Porsche ai Gran Premi non ritorna, se non come motorista della McLaren negli anni Ottanta. Ad ogni modo, il rientro attivo è un’opzione che ciclicamente torna in ballo: è il 2010, quando Volkswagen – che ne controlla il marchio – si siede al tavolo delle trattative sulla tecnologia dei motori per la Formula 1 dal 2013 in avanti, un passaggio che prelude alla compravendita di un team. E prova che Porsche per impegnarsi cerca condizioni tecniche propizie come in passato.

Non c’è seguito, finché Liberty non ratifica la rivoluzione globale dello sport, anche commerciale. Nel frattempo l’Honda pianta la Red Bull che deve trovarsi rapidamente un nuovo motore e si gioca la carta di una divisione autonoma.

Restano da unire i puntini, a maggio Herbert Diess di Volkswagen annuncia che Audi e Porsche hanno entrambe deliberato di sbarcare in Formula 1. E i piani “più concreti” – parole sue – ce li ha Porsche anziché Audi.
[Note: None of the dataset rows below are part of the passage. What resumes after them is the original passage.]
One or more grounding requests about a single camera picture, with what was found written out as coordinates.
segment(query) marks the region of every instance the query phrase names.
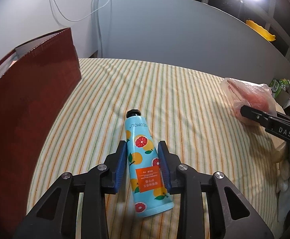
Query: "red cardboard box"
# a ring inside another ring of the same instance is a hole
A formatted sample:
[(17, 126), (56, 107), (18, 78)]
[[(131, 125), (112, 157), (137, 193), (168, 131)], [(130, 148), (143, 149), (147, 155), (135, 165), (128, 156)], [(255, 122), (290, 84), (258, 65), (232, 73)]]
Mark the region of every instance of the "red cardboard box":
[(42, 146), (80, 79), (70, 28), (26, 42), (0, 61), (0, 238), (11, 238), (26, 215)]

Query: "plastic bag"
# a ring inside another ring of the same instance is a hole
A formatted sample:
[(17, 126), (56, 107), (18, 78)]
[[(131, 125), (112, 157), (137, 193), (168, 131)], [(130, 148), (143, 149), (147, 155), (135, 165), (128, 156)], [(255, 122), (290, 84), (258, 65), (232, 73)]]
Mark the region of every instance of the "plastic bag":
[(259, 125), (241, 115), (240, 108), (243, 105), (277, 116), (276, 102), (268, 85), (225, 78), (220, 86), (233, 106), (235, 117), (241, 122), (247, 125)]

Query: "yellow cloth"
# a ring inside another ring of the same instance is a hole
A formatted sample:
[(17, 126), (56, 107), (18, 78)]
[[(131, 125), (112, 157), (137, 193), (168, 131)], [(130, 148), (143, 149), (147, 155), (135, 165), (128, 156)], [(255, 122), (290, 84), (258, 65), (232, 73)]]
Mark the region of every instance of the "yellow cloth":
[(246, 20), (246, 24), (252, 28), (253, 30), (255, 30), (258, 34), (260, 34), (262, 37), (264, 37), (266, 40), (268, 41), (275, 41), (276, 40), (276, 36), (275, 35), (271, 35), (266, 29), (264, 29), (263, 27), (259, 26), (257, 23), (251, 21), (251, 20)]
[[(82, 80), (56, 118), (38, 159), (28, 211), (63, 172), (87, 172), (115, 152), (119, 141), (126, 139), (126, 112), (139, 109), (155, 146), (165, 140), (182, 163), (202, 173), (222, 171), (278, 233), (277, 169), (270, 154), (282, 140), (232, 116), (220, 87), (223, 78), (134, 60), (80, 59), (80, 66)], [(106, 196), (110, 238), (175, 239), (180, 195), (172, 197), (172, 210), (138, 219), (127, 179), (118, 195)], [(82, 198), (79, 202), (76, 238), (80, 238)]]

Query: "white cable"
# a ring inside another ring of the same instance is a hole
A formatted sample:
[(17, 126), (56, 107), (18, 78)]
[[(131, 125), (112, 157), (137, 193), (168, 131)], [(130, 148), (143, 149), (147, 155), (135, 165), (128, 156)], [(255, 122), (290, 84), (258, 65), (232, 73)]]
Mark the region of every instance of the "white cable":
[(55, 0), (53, 0), (53, 1), (54, 1), (54, 3), (55, 3), (55, 6), (56, 6), (56, 8), (58, 9), (59, 13), (62, 15), (62, 17), (63, 17), (64, 19), (66, 19), (67, 21), (70, 21), (70, 22), (79, 22), (79, 21), (81, 21), (81, 20), (83, 20), (83, 19), (89, 17), (90, 15), (92, 15), (92, 14), (93, 14), (94, 12), (96, 12), (97, 10), (103, 8), (105, 5), (107, 5), (107, 4), (110, 2), (110, 0), (108, 0), (108, 1), (106, 2), (106, 4), (104, 4), (104, 5), (101, 6), (100, 8), (97, 8), (96, 10), (92, 11), (89, 15), (86, 15), (85, 17), (83, 17), (83, 18), (80, 19), (80, 20), (75, 20), (75, 21), (74, 21), (74, 20), (69, 20), (67, 17), (65, 17), (65, 16), (63, 15), (63, 13), (60, 11), (60, 9), (59, 9), (58, 4), (56, 3), (56, 1), (55, 1)]

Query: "orange label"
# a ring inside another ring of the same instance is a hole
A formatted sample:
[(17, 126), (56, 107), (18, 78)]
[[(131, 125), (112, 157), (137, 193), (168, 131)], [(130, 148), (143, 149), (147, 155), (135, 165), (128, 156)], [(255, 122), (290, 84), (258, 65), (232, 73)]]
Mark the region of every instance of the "orange label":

Tant’è che il paddock anticipa i tempi, a luglio Volkswagen mette voce un’altra volta sull’agenda dei motori, spinge sull’abolizione del recupero di energia termica.

Sembra fatta, invece l’epilogo è esattamente ribaltato: a fine agosto Audi che aveva meno chance annuncia l’ingresso dal 2026, tempo due settimane e Porsche fa saltare il negoziato. La nota:

The premise was always that a partnership would be based on an equal footing, which would include not only an engine partnership but also the team. This could not be achieved.

In pratica Red Bull rifiuta il sodalizio della spartizione equa della squadra e delle maestranze. A tutela di quell’autonomia che nemmeno Enzo Ferrari volle cedere a Henry Ford. La chiosa di Horner: “Troppo diversi nel dna”. E Marko: “Abbiamo già altre carte”.